Kegagalan mengeluarkan tinja menyebabkan dilatasi bagian proksimal usus besar dan perut
menjadi kembung. Karena usus besar melebar, tekanan di dalam lumen meningkat,
mengakibatkan aliran darah menurun dan perintang mukosa terganggu.

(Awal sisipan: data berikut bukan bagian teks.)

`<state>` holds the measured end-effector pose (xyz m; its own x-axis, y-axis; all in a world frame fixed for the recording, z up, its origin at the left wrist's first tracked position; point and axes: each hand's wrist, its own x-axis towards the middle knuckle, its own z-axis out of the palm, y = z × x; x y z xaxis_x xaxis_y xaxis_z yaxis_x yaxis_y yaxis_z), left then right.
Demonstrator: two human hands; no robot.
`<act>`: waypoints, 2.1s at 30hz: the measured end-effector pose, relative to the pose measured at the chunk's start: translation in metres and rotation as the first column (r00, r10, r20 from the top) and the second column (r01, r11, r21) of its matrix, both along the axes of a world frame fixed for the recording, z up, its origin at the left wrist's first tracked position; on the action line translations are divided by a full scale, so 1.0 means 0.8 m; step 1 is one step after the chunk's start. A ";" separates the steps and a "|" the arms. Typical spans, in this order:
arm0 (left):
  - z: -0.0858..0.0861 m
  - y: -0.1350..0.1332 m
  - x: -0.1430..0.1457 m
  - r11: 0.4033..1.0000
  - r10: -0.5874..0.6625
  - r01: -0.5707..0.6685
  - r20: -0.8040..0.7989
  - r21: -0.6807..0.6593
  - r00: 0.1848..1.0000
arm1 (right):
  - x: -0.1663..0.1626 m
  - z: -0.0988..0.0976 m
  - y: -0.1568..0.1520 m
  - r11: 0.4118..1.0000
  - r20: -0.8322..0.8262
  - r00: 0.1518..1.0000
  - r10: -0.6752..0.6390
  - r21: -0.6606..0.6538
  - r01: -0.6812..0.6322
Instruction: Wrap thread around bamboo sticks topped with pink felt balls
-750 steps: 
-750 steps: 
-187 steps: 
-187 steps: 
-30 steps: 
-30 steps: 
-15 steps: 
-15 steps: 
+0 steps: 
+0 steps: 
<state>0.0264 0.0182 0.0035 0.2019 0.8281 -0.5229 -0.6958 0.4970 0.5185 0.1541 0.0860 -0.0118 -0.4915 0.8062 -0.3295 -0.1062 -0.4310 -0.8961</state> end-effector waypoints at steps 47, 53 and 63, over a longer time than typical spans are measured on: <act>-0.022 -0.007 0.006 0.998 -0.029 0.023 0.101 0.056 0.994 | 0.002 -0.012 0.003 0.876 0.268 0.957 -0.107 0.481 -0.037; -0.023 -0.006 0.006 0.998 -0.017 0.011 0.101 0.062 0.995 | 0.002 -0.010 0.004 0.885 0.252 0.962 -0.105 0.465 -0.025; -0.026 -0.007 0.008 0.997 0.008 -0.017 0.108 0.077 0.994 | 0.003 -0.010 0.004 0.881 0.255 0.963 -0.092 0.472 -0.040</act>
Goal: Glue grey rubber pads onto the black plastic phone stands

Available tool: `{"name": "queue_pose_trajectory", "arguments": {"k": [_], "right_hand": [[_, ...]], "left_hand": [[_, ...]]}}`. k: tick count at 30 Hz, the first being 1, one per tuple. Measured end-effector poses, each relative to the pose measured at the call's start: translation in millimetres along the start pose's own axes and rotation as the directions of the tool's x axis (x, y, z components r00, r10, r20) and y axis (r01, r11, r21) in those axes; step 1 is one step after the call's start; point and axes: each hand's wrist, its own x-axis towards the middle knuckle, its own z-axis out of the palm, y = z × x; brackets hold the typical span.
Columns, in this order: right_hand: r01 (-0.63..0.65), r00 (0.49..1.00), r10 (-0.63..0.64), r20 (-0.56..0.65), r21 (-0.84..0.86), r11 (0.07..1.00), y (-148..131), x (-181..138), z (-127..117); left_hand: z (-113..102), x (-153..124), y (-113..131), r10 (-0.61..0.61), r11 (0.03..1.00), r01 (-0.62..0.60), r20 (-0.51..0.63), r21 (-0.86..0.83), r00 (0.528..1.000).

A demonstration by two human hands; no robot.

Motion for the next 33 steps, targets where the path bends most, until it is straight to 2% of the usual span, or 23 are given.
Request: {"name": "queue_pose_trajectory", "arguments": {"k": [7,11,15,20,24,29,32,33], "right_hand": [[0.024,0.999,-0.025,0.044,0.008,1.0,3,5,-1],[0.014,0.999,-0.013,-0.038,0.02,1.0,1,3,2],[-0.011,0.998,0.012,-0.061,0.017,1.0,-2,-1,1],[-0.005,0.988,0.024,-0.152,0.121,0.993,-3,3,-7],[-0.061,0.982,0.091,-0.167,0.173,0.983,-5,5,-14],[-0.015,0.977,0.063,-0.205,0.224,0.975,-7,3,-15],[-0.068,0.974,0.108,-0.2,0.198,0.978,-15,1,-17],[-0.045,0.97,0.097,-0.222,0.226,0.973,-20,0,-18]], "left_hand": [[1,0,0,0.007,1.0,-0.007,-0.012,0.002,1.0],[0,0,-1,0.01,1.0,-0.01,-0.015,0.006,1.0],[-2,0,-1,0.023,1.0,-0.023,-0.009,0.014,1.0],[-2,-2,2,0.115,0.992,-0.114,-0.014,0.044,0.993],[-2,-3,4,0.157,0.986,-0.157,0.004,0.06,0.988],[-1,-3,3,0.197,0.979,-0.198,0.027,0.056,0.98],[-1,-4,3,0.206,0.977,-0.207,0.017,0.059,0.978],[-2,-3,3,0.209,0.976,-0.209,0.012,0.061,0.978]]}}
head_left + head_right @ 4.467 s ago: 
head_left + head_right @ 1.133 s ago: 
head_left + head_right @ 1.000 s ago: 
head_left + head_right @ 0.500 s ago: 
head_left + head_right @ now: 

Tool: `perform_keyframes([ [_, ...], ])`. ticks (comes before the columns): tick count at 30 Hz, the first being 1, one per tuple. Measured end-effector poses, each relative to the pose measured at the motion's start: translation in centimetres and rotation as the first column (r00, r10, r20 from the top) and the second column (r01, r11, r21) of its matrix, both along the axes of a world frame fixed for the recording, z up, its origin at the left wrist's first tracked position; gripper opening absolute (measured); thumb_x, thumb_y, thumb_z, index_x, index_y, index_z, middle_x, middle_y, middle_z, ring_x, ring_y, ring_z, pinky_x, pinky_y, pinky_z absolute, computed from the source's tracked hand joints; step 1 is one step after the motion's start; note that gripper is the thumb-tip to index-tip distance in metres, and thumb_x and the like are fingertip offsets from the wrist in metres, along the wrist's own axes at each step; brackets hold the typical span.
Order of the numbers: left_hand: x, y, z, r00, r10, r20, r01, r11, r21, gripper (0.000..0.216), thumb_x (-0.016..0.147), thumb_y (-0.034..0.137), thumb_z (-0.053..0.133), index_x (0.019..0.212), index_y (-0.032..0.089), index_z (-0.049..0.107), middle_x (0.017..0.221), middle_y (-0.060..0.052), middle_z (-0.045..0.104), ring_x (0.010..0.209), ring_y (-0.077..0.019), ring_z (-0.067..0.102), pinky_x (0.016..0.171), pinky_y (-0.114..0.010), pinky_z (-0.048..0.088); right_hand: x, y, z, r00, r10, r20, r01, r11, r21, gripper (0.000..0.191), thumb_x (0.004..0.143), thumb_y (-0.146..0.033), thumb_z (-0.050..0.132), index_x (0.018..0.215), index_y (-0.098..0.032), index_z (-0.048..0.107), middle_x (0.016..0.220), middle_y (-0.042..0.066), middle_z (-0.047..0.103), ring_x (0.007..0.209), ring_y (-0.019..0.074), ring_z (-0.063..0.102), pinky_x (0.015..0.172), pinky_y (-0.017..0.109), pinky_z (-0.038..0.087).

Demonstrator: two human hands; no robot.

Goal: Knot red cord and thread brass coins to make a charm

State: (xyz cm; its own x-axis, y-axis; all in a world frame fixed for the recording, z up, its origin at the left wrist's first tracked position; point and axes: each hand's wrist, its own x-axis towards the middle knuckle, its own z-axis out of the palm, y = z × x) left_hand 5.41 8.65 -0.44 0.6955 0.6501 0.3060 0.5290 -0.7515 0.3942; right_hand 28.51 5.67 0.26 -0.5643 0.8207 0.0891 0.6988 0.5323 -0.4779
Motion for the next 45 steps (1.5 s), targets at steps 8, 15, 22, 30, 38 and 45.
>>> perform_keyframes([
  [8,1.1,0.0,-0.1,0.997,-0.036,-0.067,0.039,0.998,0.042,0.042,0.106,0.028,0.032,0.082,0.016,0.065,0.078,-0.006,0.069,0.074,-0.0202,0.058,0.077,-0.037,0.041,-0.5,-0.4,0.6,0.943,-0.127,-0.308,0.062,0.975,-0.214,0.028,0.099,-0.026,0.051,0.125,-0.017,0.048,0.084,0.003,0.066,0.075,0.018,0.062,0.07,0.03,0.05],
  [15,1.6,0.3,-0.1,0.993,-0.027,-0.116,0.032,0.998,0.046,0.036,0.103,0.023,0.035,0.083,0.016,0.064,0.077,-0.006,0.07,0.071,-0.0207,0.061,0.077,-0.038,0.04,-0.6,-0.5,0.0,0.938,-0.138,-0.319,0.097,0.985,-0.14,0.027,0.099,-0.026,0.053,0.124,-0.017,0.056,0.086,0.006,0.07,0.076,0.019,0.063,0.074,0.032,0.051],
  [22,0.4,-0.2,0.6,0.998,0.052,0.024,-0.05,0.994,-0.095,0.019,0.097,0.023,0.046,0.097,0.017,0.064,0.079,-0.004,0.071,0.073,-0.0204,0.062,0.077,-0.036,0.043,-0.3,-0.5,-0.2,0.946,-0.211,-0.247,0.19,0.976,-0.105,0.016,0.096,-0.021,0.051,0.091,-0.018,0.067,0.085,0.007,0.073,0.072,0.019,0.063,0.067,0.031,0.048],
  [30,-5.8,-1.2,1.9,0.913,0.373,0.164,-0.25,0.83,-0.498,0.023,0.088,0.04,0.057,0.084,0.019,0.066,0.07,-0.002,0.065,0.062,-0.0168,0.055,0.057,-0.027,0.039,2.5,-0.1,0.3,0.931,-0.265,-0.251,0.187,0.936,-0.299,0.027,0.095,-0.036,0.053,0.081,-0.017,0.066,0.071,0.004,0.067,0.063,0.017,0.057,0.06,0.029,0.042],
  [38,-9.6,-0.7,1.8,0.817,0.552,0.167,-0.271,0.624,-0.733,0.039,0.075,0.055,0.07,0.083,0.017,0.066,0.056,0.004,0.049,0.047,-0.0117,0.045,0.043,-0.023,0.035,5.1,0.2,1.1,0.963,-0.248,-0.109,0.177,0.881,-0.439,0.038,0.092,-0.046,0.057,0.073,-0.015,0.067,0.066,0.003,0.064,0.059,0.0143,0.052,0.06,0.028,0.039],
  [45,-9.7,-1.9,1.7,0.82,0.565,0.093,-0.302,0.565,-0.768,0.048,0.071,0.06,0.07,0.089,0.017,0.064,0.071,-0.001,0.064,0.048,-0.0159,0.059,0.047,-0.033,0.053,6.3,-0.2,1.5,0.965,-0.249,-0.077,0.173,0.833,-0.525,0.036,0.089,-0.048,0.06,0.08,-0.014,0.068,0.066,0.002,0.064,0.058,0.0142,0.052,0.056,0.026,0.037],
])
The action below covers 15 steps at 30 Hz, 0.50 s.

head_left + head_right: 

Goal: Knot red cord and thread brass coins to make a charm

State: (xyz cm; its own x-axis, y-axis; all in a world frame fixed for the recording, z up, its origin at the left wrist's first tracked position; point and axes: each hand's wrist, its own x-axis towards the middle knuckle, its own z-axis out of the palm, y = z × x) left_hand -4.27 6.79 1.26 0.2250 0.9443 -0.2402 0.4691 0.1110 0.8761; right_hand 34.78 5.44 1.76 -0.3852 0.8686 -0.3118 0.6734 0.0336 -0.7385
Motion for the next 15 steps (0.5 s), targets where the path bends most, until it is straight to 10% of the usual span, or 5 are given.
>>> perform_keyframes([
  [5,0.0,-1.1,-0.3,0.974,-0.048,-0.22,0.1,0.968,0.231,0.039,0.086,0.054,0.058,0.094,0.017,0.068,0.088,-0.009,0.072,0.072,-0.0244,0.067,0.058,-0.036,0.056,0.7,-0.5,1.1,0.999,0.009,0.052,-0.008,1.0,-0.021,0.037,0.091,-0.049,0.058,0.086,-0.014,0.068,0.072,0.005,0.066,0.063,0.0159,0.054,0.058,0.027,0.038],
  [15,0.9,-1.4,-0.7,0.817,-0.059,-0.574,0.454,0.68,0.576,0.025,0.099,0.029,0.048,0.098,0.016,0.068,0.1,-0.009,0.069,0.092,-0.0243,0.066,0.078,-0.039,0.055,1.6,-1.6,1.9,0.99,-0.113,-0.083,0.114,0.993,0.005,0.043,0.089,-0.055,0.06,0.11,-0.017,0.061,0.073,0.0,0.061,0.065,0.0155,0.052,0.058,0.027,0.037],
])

Stasis memungkinkan
proliferasi bakteri, sehingga dapat menyebabkan enterokolitis (Clostridium difficile,
Staphylococcus aureus, anaerob, koliformis) dengan disertai sepsis dan tanda-tanda obstruksi
usus besar. Pengenalan dini penyakit Hirschsprung sebelum serangan enterokolitis sangat
penting untuk menurunkan morbiditas dan mortalitas.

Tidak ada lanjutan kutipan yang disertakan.